Nichilista?
Altroché!
Difficile guardare al futuro con
ottimismo per chi, come Arno Schmidt, ha partecipato alla II Guerra mondiale
nelle fila dell'esercito tedesco, avendone vissuto in prima persona gli orrori
e le aberrazioni. Il cinismo è la cifra di un autore che non nutre più alcuna
fiducia nell'uomo e nell'umanità e che sembra solo attendere ed auspicare la
fine della storia.
Leviatano è un libro durissimo, il resoconto diaristico di
due giorni di viaggio in treno di un gruppo di sbandati slesiani in fuga
dall'esercito russo. Una scrittura per frammenti: immagini, gesti, colori. Parole
appuntite come spade, verbi ripetute, frasi secche e condensate all'osso che si
alternano con ritmo sincopato restituendo perfettamente l'atmosfera cupa del
momento ("Il lungo crepuscolo. Trascinare. Buio bisbiglia, al modo di un
pittore che mescoli incerto un colore notturno. Trascinare. Giallo polveroso.
Trascinare. Rosso fuligginoso. Trascinare. Da una finestra sul vuoto ammiccò
pieno il primo astro; grasso, sfacciatamente giallo, un banchiere. Trascinare.
Il cielo si fece chiaro e promise freddo in arrivo.")
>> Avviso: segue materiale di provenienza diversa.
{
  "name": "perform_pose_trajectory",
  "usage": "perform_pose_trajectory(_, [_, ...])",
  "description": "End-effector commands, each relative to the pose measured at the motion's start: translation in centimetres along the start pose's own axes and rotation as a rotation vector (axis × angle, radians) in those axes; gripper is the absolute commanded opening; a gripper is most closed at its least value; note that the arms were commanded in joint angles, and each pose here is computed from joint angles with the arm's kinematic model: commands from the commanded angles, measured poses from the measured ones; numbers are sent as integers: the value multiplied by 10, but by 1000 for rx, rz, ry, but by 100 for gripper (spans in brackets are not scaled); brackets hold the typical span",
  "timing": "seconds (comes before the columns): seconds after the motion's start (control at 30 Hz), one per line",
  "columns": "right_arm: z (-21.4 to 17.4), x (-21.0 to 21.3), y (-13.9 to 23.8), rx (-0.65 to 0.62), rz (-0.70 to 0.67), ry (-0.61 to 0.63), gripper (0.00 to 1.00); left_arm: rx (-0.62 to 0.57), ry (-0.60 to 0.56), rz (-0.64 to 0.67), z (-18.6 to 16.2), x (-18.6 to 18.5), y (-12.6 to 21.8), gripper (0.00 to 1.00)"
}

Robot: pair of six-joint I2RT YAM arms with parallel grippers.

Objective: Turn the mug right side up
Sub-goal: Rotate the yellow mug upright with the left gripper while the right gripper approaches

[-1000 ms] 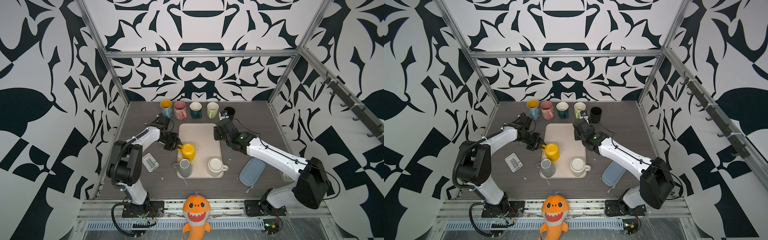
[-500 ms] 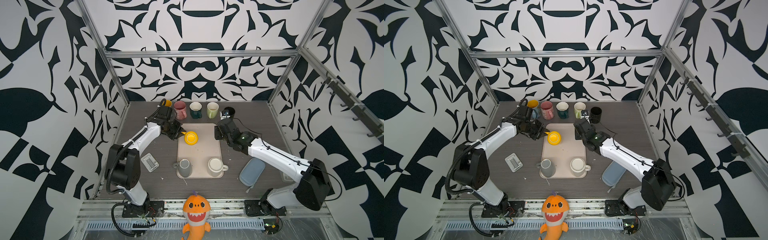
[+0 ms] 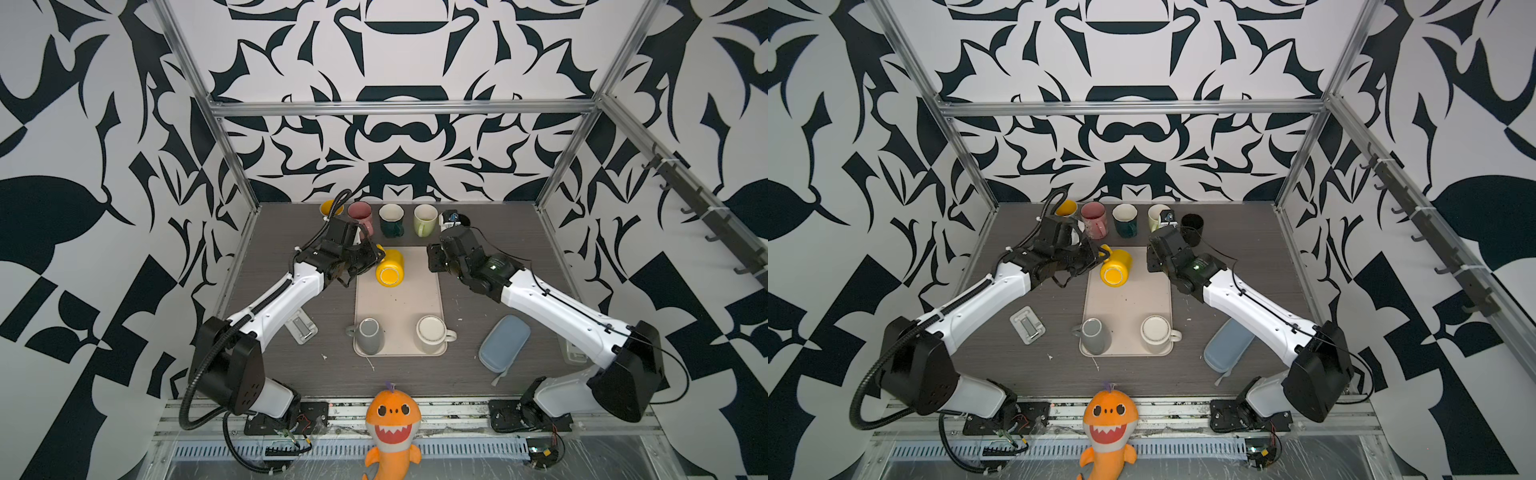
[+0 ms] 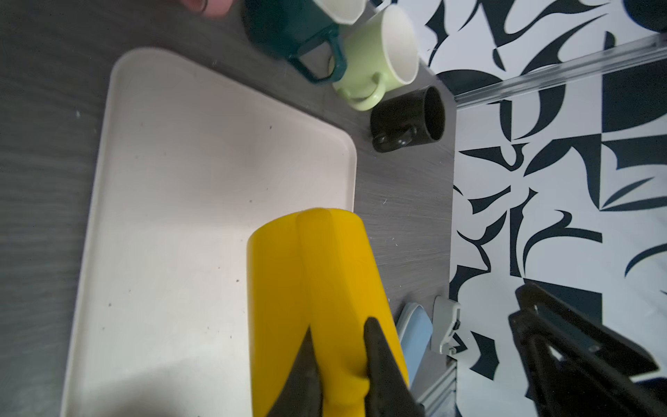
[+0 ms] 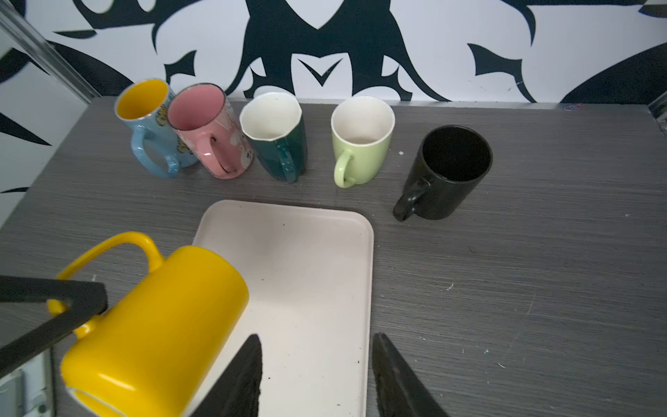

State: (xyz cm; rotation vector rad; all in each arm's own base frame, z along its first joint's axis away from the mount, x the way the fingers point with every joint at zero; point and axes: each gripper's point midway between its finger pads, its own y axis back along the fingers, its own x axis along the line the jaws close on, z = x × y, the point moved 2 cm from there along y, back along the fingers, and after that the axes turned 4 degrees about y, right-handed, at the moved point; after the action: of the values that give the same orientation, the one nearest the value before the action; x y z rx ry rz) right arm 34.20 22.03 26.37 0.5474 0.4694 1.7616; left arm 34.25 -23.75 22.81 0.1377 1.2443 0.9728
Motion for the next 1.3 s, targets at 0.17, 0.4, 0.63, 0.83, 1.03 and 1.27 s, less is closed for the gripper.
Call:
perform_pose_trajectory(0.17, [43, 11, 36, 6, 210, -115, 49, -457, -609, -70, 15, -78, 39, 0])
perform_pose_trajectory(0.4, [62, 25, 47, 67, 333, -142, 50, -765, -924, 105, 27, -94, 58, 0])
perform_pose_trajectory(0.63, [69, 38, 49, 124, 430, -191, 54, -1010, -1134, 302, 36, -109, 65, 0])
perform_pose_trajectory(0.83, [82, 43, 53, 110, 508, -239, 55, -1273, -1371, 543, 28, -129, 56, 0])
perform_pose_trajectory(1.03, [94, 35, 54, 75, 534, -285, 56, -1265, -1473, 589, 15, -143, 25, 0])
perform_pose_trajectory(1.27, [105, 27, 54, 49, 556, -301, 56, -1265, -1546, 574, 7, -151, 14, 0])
I protagonisti sono uomini e donne
che si aggirano intorno ai binari di luoghi spettrali come morti-viventi,
sonnambuli che galleggiano in un presente fragilissimo, sospeso tra un passato
troppo lontano e un futuro inesistente. L'hic et nunc di Arno Schmidt è
provvisorietà, pura sopravvivenza senza margini per la speranza. Nulla sembra
avere senso: Dio, le leggi che regolano la materia, i principi della fisica e
della filosofia, le cose del mondo.
Un mondo alla fine del mondo, dove
vivere o morire è solo questione di fortuna.